[[ PROVIDED DATA open ]]

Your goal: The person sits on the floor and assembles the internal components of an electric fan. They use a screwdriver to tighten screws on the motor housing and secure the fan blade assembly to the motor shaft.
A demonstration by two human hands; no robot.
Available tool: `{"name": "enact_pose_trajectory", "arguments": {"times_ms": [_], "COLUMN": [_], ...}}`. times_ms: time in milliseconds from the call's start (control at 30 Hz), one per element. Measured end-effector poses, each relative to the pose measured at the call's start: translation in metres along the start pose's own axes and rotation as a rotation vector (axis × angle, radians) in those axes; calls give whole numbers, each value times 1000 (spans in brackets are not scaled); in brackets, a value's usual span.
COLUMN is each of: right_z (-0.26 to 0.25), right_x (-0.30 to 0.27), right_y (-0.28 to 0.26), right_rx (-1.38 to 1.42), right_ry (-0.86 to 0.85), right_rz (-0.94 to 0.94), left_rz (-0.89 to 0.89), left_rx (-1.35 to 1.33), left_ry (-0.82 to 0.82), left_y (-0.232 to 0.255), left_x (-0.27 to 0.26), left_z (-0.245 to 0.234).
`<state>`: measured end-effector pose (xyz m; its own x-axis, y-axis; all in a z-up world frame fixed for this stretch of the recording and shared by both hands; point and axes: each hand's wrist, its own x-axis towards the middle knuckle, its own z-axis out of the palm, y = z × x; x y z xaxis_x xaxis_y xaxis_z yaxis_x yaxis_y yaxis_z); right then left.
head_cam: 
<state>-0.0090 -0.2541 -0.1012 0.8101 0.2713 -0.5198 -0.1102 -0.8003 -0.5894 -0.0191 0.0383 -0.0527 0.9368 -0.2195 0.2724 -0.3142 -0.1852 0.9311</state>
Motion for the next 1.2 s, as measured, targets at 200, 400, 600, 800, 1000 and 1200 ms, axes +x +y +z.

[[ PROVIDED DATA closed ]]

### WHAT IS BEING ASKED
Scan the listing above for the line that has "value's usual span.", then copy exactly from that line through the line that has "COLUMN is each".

### EXERCISE SOLUTION
Available tool: `{"name": "enact_pose_trajectory", "arguments": {"times_ms": [_], "COLUMN": [_], ...}}`. times_ms: time in milliseconds from the call's start (control at 30 Hz), one per element. Measured end-effector poses, each relative to the pose measured at the call's start: translation in metres along the start pose's own axes and rotation as a rotation vector (axis × angle, radians) in those axes; calls give whole numbers, each value times 1000 (spans in brackets are not scaled); in brackets, a value's usual span.
COLUMN is each of: right_z (-0.26 to 0.25), right_x (-0.30 to 0.27), right_y (-0.28 to 0.26), right_rx (-1.38 to 1.42), right_ry (-0.86 to 0.85), right_rz (-0.94 to 0.94), left_rz (-0.89 to 0.89), left_rx (-1.35 to 1.33), left_ry (-0.82 to 0.82), left_y (-0.232 to 0.255), left_x (-0.27 to 0.26), left_z (-0.245 to 0.234).

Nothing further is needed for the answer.